What lines in the listing below hold the string "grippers"? Please copy them out.

#####

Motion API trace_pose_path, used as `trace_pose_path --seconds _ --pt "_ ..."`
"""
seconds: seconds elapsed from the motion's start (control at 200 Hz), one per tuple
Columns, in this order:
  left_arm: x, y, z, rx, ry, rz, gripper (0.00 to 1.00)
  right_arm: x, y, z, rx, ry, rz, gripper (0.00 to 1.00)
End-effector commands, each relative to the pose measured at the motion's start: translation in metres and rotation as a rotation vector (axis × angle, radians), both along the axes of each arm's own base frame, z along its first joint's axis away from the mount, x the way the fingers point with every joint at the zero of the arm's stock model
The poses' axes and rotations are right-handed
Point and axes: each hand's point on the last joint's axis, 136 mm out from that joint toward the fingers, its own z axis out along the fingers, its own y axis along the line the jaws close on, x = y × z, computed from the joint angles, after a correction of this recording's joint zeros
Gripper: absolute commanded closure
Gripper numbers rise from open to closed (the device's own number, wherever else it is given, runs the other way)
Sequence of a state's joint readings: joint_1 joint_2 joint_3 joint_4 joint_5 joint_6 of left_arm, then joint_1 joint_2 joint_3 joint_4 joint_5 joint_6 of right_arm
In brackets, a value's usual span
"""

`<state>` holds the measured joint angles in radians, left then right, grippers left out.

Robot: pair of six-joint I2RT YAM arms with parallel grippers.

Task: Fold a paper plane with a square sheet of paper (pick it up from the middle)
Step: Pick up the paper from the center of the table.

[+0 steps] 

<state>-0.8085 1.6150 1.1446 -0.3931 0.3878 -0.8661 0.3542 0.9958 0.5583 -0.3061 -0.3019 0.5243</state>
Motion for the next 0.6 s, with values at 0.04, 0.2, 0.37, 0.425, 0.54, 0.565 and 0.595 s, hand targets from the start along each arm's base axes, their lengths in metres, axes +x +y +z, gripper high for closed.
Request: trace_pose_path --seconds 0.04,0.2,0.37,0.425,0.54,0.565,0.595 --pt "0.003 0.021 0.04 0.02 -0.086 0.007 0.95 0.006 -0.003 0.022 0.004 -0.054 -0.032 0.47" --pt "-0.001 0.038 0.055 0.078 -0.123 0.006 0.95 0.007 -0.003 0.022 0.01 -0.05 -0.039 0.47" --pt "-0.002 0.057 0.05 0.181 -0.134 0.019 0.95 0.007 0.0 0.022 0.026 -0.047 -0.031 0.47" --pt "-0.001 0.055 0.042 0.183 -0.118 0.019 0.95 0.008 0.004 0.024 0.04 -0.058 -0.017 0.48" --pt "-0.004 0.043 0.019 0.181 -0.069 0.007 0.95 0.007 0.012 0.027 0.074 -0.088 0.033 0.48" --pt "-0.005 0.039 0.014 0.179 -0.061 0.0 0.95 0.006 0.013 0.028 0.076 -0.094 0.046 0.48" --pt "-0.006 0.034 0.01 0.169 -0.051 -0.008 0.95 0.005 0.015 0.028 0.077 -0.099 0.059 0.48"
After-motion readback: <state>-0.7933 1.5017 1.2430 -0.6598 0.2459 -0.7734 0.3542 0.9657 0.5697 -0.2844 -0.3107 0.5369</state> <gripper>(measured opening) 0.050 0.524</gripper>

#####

[Task result]
`<state>` holds the measured joint angles in radians, left then right, grippers left out.
Robot: pair of six-joint I2RT YAM arms with parallel grippers.

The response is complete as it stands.